Work to complete
Print the records below exactly, leaving out nothing.
※ ※ ※
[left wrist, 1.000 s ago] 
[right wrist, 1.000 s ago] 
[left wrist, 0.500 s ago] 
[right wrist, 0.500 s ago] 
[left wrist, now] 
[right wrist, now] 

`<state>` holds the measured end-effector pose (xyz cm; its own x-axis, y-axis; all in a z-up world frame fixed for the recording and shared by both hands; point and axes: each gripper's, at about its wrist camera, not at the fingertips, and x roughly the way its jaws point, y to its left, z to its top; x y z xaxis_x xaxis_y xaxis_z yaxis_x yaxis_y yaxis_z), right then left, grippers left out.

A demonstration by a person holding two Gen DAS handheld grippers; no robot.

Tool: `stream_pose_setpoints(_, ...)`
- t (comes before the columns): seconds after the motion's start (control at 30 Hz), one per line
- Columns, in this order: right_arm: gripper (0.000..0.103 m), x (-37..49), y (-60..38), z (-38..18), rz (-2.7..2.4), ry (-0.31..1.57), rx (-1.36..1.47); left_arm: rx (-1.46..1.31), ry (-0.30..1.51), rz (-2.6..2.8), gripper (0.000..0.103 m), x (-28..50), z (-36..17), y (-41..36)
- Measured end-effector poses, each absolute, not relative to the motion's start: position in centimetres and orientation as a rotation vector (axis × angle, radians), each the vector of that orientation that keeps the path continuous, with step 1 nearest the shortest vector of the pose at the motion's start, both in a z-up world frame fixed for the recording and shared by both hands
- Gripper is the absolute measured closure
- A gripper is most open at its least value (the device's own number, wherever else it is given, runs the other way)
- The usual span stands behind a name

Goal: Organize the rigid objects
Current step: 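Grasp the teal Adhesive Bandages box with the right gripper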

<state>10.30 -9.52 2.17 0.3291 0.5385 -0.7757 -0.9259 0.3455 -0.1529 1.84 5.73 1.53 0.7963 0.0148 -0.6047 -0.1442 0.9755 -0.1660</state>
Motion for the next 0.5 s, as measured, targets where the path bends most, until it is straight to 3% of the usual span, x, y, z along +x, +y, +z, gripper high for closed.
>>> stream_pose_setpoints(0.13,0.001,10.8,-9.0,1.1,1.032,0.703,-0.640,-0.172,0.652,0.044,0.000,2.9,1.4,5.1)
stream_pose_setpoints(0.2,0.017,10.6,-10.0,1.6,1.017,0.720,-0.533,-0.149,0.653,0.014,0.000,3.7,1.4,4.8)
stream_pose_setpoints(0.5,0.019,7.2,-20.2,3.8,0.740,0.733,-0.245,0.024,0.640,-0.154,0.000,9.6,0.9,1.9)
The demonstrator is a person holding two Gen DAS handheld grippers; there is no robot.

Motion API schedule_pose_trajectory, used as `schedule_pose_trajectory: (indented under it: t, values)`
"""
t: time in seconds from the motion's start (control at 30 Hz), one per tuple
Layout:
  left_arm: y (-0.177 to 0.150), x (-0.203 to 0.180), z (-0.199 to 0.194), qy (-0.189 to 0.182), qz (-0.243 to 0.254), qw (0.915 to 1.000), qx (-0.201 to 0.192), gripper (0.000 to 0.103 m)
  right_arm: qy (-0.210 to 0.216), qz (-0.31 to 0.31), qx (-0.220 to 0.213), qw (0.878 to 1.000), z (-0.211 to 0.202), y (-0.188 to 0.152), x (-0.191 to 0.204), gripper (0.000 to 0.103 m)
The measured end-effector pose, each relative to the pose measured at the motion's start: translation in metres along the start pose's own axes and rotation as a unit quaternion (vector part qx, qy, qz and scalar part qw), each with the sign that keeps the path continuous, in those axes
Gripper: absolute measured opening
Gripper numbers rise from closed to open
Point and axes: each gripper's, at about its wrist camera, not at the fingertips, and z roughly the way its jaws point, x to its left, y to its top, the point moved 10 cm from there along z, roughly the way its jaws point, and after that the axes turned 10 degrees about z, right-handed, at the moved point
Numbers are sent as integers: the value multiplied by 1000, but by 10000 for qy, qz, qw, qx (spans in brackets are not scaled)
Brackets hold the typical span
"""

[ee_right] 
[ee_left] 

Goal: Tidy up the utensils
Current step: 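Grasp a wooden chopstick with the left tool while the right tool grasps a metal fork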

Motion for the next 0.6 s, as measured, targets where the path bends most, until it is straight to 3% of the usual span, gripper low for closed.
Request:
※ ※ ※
Solved exercise
[left wrist, 1.000 s ago] 
[right wrist, 1.000 s ago] 
[left wrist, 0.500 s ago] 
[right wrist, 0.500 s ago] 
[left wrist, now] 
[right wrist, now] 

`<state>` holds the measured end-effector pose (xyz cm; its own x-axis, y-axis; all in a z-up world frame fixed for the recording and shared by both hands; point and axes: each gripper's, at about its wrist camera, not at the fingertips, and x roughly the way its jaws point, y to its left, z to its top; x y z xaxis_x xaxis_y xaxis_z yaxis_x yaxis_y yaxis_z), right then left, grippers left out.

A demonstration by a person holding two Gen DAS handheld grippers; no robot.

Tool: `stream_pose_setpoints(_, ...)`
- t (comes before the columns): seconds after the motion's start (control at 30 Hz), one per line
- Columns, in this order: right_arm: gripper (0.000..0.103 m), x (-37..49), y (-60..38), z (-38..18), rz (-2.7..2.4), ry (-0.31..1.57), rx (-1.36..1.47); left_arm: rx (-1.46..1.31), ry (-0.30..1.51), rz (-2.6..2.8), gripper (0.000..0.103 m), x (-28..50), z (-36..17), y (-41..36)
- Measured end-effector poses, each absolute, not relative to the motion's start: position in centimetres and orientation as a rotation vector (axis × angle, radians), each the vector of that orientation that keeps the path continuous, with step 1 nearest the shortest vector of the pose at the motion's start, both in a z-up world frame fixed for the recording and shared by both hands
- Gripper is the absolute measured closure
- A gripper is most open at its least value (the device's own number, wherever else it is given, runs the other way)
- The usual span stands behind a name

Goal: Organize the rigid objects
Current step: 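Grasp the teal Adhesive Bandages box with the right gripper
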
<state>10.30 -9.52 2.17 0.3291 0.5385 -0.7757 -0.9259 0.3455 -0.1529 1.84 5.73 1.53 0.7963 0.0148 -0.6047 -0.1442 0.9755 -0.1660</state>
Motion for the next 0.5 s, as measured, targets where the path bends most, until it is straight to 3% of the usual span, x, y, z along +x, +y, +z, gripper high for closed.
>>> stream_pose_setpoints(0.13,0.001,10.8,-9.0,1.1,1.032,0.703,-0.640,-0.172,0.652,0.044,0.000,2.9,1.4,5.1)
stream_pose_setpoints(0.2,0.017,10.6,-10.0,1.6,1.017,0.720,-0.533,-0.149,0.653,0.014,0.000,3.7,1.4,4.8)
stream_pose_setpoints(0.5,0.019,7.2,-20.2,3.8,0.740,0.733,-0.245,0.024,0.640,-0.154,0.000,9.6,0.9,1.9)
The demonstrator is a person holding two Gen DAS handheld grippers; there is no robot.

Motion API schedule_pose_trajectory, used as `schedule_pose_trajectory: (indented under it: t, values)`
"""
t: time in seconds from the motion's start (control at 30 Hz), one per tuple
Layout:
  left_arm: y (-0.177 to 0.150), x (-0.203 to 0.180), z (-0.199 to 0.194), qy (-0.189 to 0.182), qz (-0.243 to 0.254), qw (0.915 to 1.000), qx (-0.201 to 0.192), gripper (0.000 to 0.103 m)
  right_arm: qy (-0.210 to 0.216), qz (-0.31 to 0.31), qx (-0.220 to 0.213), qw (0.878 to 1.000), z (-0.211 to 0.202), y (-0.188 to 0.152), x (-0.191 to 0.204), gripper (0.000 to 0.103 m)
The measured end-effector pose, each relative to the pose measured at the motion's start: translation in metres along the start pose's own axes and rotation as a unit quaternion (vector part qx, qy, qz and scalar part qw), each with the sign that keeps the path continuous, in those axes
Gripper: absolute measured opening
Gripper numbers rise from closed to open
Point and axes: each gripper's, at about its wrist camera, not at the fingertips, and z roughly the way its jaws point, x to its left, y to its top, the point moved 10 cm from there along z, roughly the way its jaws point, and after that the axes turned 10 degrees about z, right-handed, at the moved point
Numbers are sent as integers: the value multiplied by 1000, but by 10000 for qy, qz, qw, qx (spans in brackets are not scaled)
Brackets hold the typical span
"""

[ee_right] 
[ee_left] 

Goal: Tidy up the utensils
Current step: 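Grasp a wooden chopstick with the left tool while the right tool grasps a metal fork
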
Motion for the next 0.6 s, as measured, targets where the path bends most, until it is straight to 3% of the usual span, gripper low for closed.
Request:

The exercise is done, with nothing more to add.